Your assignment – Without any images, write the listing below out word for word.

==================================================

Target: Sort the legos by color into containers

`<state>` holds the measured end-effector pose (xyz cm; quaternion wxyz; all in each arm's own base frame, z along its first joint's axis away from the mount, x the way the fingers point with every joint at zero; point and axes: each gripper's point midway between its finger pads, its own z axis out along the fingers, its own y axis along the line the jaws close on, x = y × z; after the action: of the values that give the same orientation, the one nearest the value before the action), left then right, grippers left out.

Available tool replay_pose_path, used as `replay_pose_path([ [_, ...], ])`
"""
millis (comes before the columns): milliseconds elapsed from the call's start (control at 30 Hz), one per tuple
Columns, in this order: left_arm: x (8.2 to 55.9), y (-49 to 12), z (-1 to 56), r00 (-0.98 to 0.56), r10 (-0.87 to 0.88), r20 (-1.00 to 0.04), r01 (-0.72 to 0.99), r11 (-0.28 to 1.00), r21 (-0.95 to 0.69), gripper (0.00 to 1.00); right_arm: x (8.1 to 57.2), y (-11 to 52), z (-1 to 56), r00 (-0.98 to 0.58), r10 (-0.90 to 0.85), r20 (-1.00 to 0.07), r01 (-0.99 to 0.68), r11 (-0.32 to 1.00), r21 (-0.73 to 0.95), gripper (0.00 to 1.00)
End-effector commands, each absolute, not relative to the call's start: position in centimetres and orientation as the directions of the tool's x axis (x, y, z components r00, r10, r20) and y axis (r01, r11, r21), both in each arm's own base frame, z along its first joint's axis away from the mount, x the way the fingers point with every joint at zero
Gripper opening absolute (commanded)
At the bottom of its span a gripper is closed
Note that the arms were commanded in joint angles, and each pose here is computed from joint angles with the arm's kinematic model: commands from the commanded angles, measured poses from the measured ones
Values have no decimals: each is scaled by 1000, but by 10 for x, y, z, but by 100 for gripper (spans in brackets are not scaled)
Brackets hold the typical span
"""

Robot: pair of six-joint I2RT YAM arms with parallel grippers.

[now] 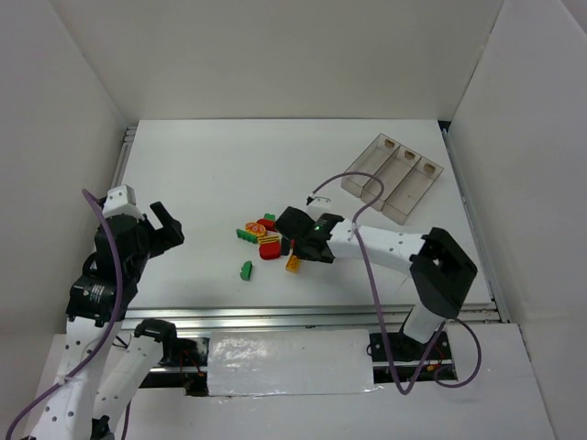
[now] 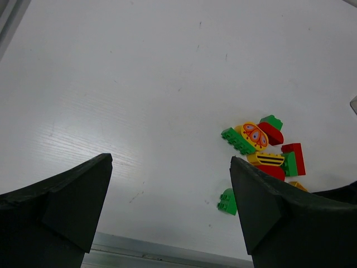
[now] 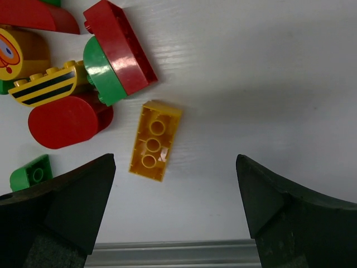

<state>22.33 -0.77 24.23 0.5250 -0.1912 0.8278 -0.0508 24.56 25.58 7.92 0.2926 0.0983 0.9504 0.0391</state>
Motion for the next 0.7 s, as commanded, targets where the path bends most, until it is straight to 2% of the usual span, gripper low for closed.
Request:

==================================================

Output below –
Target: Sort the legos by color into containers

`<state>` holds the measured end-effector pose (xyz cm; quaternion wxyz; all in each arm's own base frame, z along its first joint's axis away from the mount, x the way the fingers point with every joint at zero; point and axes: each gripper's point midway between its finger pads, its own z axis out along the fingers, its own y axis along the line the jaws close on, x = y × z; after the action: of the values that give the same orientation, the one nearest the value before the action), left then right, grippers left out.

Available tool replay_pose_path, used as `replay_pose_path([ [_, ...], ])`
"""
millis (comes before the columns): milliseconds elapsed from the call's start (control at 30 Hz), one per tuple
Columns, in this order: left_arm: x (8.2 to 55.9), y (-49 to 12), z (-1 to 56), r00 (-0.98 to 0.56), r10 (-0.87 to 0.88), r20 (-1.00 to 0.04), r01 (-0.72 to 0.99), r11 (-0.28 to 1.00), r21 (-0.95 to 0.69), gripper (0.00 to 1.00); right_arm: x (8.1 to 57.2), y (-11 to 52), z (-1 to 56), r00 (-0.98 to 0.58), r10 (-0.90 to 0.85), r20 (-1.00 to 0.07), r01 (-0.99 to 0.68), r11 (-0.32 to 1.00), r21 (-0.73 to 0.95), gripper (0.00 to 1.00)
End-effector commands, each absolute, not relative to the call's start: position in centimetres and orientation as the directions of the tool's x axis (x, y, z components r00, r10, r20) and y axis (r01, r11, r21), both in each arm's own base frame, z along its first joint's axis away from the mount, x the way the fingers point with every joint at zero
Gripper opening absolute (commanded)
At the bottom of its span a gripper is closed
Note that the arms were commanded in joint angles, and each pose here is computed from joint angles with the arm's kinematic model: commands from the commanded angles, measured poses from the measured ones
Values have no decimals: each is scaled by 1000, but by 10 for x, y, z, but by 100 for gripper (spans in brackets are not scaled)
Brackets hold the typical span
"""

Robot: pair of six-joint I2RT YAM arms with parallel grippers.

[now] 
[now] 
[now] 

<state>22.33 -0.77 24.23 0.5250 -0.1912 0.8278 -0.0508 24.56 25.58 7.92 0.2926 0.0983 0.9504 0.0391</state>
Motion for the next 0.7 s, as commanded, targets where the path bends most, until it is straight to 2% of the usual span, gripper low for closed.
Request:

This answer is complete as it stands.